Right Attitudes

Inspirational Quotations #783

Living is like working out a long addition sum, and if you make a mistake in the first two totals you will never find the right answer. It means involving oneself in a complicated chain of circumstances.
Cesare Pavese (Italian Novelist, Poet)

But although denying that we have a special position in the natural world might seem becomingly modest in the eye of eternity, it might also be used as an excuse for evading our responsibilities. The fact is that no species has ever had such wholesale control over everything on earth, living or dead, as we now have. That lays upon us, whether we like it or not, an awesome responsibility. In our hands now lies not only our own future, but that of all living creatures with whom we share the earth.
David Attenborough (English Naturalist, Broadcaster)

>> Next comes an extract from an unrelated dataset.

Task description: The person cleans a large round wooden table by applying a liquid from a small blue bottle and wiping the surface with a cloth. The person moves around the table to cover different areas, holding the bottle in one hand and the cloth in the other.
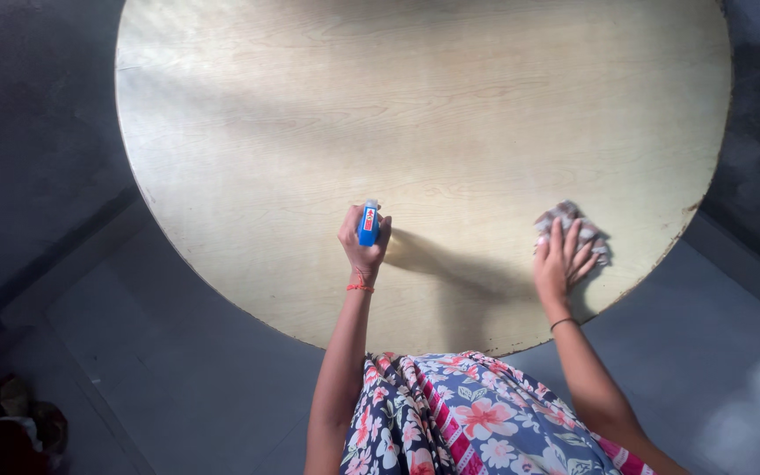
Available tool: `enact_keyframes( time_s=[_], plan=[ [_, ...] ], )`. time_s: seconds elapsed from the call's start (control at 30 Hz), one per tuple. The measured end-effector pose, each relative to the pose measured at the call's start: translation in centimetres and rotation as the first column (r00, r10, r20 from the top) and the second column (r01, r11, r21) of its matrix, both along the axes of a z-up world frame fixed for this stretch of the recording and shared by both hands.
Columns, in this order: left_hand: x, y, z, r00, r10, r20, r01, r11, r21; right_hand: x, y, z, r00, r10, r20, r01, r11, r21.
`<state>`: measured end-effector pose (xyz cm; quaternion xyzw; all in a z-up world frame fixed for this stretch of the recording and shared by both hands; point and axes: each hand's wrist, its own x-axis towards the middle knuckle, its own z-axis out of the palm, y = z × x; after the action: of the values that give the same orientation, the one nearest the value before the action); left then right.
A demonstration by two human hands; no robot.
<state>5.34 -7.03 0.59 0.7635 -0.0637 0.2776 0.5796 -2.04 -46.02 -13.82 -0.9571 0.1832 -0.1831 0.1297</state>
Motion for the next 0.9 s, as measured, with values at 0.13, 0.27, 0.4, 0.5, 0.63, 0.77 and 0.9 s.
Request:
enact_keyframes(
  time_s=[0.13, 0.27, 0.4, 0.5, 0.63, 0.77, 0.9],
  plan=[
    [-0.1, -0.4, -0.2, 1.000, 0.012, 0.006, -0.012, 1.000, 0.000, -4.5, 7.9, -1.5, 0.980, 0.170, -0.106, -0.172, 0.985, -0.010],
    [-0.6, -1.6, -0.2, 1.000, 0.005, 0.012, -0.005, 1.000, -0.006, -3.0, 11.8, 0.6, 0.895, 0.431, -0.116, -0.438, 0.898, -0.049],
    [-1.5, -3.5, -0.1, 0.999, -0.031, 0.006, 0.031, 1.000, -0.001, 2.4, 9.2, 2.9, 0.837, 0.538, -0.100, -0.536, 0.843, 0.052],
    [-2.5, -5.4, -0.2, 0.996, -0.084, -0.015, 0.083, 0.995, -0.054, 6.8, 4.9, 3.6, 0.886, 0.448, -0.115, -0.448, 0.893, 0.028],
    [-3.7, -6.7, -0.7, 0.998, -0.064, 0.014, 0.064, 0.998, 0.000, 5.8, -1.2, 3.0, 0.962, 0.266, -0.057, -0.264, 0.964, 0.036],
    [-4.1, -7.8, -0.6, 0.997, -0.051, 0.059, 0.046, 0.995, 0.089, -1.6, -3.6, 0.7, 0.991, 0.137, 0.000, -0.137, 0.990, -0.029],
    [-4.2, -9.4, -0.3, 0.997, -0.062, 0.042, 0.057, 0.992, 0.111, -8.5, -0.7, -2.0, 0.990, 0.121, -0.074, -0.128, 0.987, -0.098]
  ],
)
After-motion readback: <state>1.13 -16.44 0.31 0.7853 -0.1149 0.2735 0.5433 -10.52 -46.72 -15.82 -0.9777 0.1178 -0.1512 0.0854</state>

The number one benefit of information technology is that it empowers people to do what they want to do. It lets people be creative. It lets people be productive. It lets people learn things they didn’t think they could learn before, and so in a sense it is all about potential.
Steve Ballmer (American Businessperson, Philantropist)

The lintel low enough to keep out pomp and pride; the threshold high enough to turn deceit aside; the door-band strong enough from robbers to defend: this door will open at a touch to welcome every friend.
Henry van Dyke Jr. (American Author, Educator, Clergyman)

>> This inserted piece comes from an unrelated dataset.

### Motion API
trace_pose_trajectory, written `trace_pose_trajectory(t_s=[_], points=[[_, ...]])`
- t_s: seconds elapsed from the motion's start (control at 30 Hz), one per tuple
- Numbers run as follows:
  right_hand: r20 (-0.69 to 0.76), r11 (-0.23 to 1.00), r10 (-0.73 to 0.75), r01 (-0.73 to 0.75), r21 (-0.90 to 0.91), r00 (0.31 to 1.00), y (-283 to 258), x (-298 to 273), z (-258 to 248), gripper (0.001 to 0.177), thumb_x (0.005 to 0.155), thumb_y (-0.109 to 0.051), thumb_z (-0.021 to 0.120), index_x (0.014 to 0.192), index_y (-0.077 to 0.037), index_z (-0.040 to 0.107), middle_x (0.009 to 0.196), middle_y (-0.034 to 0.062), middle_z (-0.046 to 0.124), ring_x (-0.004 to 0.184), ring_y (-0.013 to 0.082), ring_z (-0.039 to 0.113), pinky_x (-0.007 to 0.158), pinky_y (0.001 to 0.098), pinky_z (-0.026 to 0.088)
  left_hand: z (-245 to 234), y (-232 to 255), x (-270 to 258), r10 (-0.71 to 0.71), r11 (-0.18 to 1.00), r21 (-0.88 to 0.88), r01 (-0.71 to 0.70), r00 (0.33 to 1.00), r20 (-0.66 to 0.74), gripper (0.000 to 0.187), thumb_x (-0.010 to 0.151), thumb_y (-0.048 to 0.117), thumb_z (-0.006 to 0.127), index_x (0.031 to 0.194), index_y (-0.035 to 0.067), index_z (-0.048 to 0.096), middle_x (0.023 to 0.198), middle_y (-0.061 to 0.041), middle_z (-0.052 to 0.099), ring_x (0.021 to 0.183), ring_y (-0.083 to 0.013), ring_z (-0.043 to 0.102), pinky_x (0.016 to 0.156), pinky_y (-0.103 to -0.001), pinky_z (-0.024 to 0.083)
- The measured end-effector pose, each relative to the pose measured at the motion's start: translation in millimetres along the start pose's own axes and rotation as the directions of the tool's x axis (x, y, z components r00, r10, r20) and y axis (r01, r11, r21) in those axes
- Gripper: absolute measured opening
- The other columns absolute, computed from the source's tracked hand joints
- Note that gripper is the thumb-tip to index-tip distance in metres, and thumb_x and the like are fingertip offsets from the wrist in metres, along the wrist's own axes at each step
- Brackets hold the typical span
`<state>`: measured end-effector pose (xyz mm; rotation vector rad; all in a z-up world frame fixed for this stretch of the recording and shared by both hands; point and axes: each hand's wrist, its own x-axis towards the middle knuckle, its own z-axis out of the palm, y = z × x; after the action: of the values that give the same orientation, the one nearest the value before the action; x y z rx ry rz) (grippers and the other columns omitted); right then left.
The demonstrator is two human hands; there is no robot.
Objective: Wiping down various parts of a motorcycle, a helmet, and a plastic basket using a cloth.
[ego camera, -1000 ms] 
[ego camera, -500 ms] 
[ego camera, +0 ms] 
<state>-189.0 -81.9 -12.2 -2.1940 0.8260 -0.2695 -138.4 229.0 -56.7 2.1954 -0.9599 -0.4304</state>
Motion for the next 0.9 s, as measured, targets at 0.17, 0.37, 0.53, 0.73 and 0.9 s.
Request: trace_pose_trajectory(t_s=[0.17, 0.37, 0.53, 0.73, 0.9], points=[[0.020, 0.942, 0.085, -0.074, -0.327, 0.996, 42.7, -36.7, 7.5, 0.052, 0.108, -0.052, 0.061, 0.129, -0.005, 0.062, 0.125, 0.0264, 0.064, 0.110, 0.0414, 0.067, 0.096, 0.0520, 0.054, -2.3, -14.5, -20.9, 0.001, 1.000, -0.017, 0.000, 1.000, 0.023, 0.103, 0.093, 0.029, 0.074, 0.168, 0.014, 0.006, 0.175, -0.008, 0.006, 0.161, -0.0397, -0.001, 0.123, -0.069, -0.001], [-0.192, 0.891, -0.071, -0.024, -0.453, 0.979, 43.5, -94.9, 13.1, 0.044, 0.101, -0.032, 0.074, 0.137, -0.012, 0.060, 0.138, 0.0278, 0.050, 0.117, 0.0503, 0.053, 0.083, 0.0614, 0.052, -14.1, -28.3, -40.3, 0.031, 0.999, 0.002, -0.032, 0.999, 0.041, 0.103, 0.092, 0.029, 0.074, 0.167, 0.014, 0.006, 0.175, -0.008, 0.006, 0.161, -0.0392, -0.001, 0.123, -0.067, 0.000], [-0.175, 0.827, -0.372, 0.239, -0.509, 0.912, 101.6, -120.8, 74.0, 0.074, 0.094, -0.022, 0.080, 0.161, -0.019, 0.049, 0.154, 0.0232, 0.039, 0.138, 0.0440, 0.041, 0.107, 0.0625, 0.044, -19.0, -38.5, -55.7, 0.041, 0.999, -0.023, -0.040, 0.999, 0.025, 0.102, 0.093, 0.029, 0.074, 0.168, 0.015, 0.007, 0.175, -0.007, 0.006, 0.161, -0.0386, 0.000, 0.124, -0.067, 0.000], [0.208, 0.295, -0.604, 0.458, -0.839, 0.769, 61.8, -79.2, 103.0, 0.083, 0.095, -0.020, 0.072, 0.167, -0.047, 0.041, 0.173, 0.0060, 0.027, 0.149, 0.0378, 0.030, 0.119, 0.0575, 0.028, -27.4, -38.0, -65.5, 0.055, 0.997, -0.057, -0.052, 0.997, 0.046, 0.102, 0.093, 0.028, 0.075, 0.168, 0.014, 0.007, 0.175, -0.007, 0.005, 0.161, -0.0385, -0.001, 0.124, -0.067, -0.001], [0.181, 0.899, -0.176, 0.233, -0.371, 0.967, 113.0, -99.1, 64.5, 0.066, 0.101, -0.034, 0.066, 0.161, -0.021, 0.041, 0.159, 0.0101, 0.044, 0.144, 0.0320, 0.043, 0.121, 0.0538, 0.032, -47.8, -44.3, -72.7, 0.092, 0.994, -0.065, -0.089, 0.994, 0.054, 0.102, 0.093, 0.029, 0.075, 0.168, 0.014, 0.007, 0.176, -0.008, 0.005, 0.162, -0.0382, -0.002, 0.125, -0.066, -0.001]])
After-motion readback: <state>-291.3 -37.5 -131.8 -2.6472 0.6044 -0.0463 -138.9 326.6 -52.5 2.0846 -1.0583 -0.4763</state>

People are like stained glass windows—the true beauty can be seen only when there is light from within. The darker the night, the brighter the windows.
Elisabeth Kubler-Ross (American Psychiatrist)

Birth is not the beginning of life—only of an individual awareness. Change into another state is not death—only the ending of this awareness.
Hermes Trismegistus (Greek-Egyptian Author)

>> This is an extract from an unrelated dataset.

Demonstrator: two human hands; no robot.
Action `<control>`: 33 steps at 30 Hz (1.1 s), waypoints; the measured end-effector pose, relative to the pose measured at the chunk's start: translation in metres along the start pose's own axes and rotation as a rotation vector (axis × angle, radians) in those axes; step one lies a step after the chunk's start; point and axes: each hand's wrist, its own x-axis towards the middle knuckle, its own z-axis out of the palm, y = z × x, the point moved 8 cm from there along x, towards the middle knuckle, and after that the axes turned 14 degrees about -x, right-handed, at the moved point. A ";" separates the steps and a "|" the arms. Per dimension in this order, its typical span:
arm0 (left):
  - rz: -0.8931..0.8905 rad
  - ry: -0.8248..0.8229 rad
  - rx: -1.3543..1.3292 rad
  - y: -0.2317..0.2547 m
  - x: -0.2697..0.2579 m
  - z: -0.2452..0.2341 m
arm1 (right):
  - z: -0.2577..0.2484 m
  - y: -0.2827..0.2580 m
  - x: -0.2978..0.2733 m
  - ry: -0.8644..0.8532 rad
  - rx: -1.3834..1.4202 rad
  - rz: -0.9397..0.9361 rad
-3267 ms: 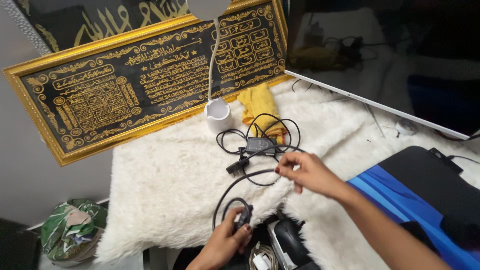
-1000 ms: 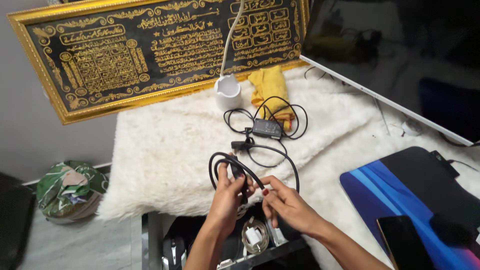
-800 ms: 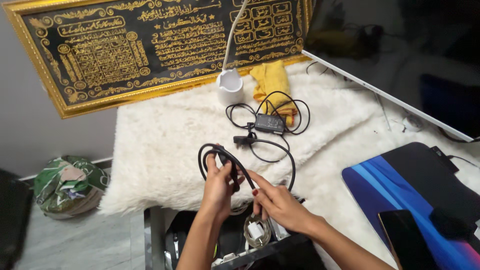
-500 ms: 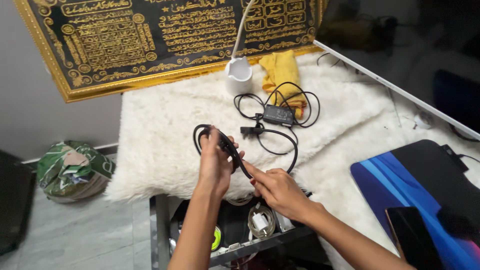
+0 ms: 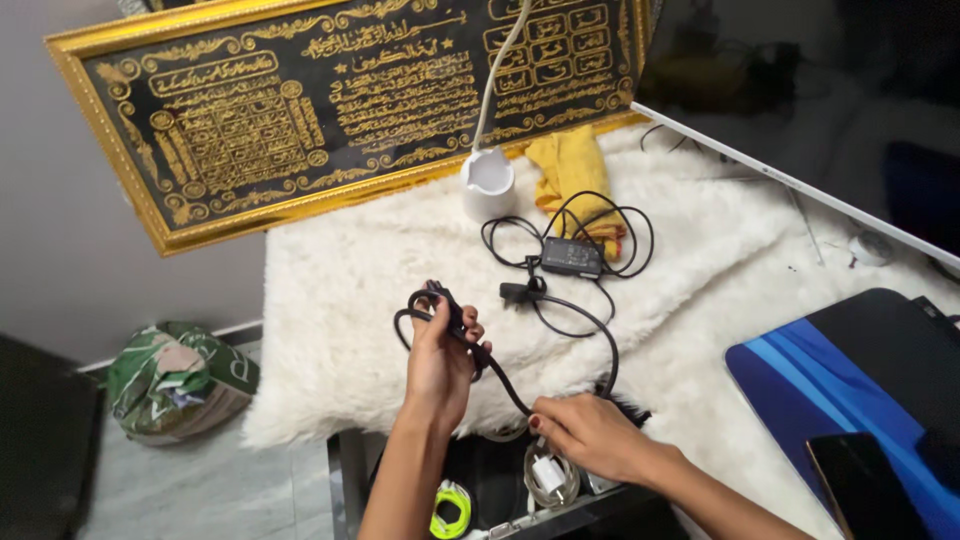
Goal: The person coils a black power cable and places it on a white fluffy surface. They then open a drawer, retrieve a white charger and cable, and place them inside the drawer among other items.
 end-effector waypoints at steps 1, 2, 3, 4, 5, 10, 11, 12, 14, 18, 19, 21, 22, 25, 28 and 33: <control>0.021 -0.019 0.011 0.003 0.000 0.007 | 0.000 0.002 -0.001 -0.012 0.027 0.008; 0.041 -0.041 0.022 0.006 -0.001 0.014 | -0.001 0.005 -0.004 -0.019 0.057 0.039; 0.061 -0.064 0.032 0.008 0.000 0.022 | -0.002 0.009 -0.006 -0.026 0.087 0.070; 0.044 -0.044 0.067 0.006 -0.001 0.026 | -0.003 0.013 -0.009 -0.033 0.119 0.101; 0.027 -0.024 0.102 0.004 -0.003 0.028 | -0.011 0.011 -0.010 0.055 0.105 0.047; -0.022 0.038 0.228 -0.009 -0.008 0.038 | -0.027 0.007 -0.019 0.405 0.093 -0.094; -0.003 0.012 0.200 -0.008 -0.007 0.041 | -0.021 0.015 -0.017 0.378 0.162 -0.016; 0.015 -0.014 0.169 -0.009 -0.007 0.044 | -0.015 0.024 -0.016 0.347 0.229 0.062; -0.002 0.106 0.247 -0.012 -0.007 0.033 | -0.008 0.037 -0.015 0.339 0.375 0.151; 0.002 0.118 0.476 -0.023 -0.009 0.029 | -0.005 0.059 -0.011 0.386 0.662 0.247; 0.026 0.103 0.488 -0.022 -0.008 0.030 | -0.004 0.066 -0.010 0.388 0.726 0.285; 0.072 0.074 0.506 -0.024 -0.008 0.034 | 0.000 0.072 -0.012 0.372 0.798 0.278; 0.068 0.085 0.534 -0.025 -0.005 0.035 | 0.003 0.075 -0.012 0.361 0.833 0.270; 0.045 0.125 0.583 -0.026 0.001 0.032 | 0.007 0.083 -0.018 0.383 0.918 0.201; -0.007 0.166 0.535 -0.027 0.003 0.025 | 0.011 0.102 -0.022 0.415 0.962 0.219; -0.056 0.168 0.489 -0.024 0.004 0.027 | 0.027 0.113 -0.035 0.348 0.958 0.204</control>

Marriage is about the most expensive way for the average man to get his laundry done.
Burt Reynolds (American Actor)

Without cancer, I never would have won a single Tour de France. Cancer taught me a plan for more purposeful living, and that in turn taught me how to train and to win more purposefully. It taught me that pain has a reason, and that sometimes the experience of losing things—whether health or a car or an old sense of self—has its own value in the scheme of life. Pain and loss are great enhancers.
Lance Armstrong (American Racing Cyclist )

No one would remember the Good Samaritan if he’d only had good intentions. He had money as well.
Margaret Thatcher (British Head of State)

I am not so enamored of my own opinions that I disregard what others may think of them. … Yet I hold that completely erroneous views should be shunned.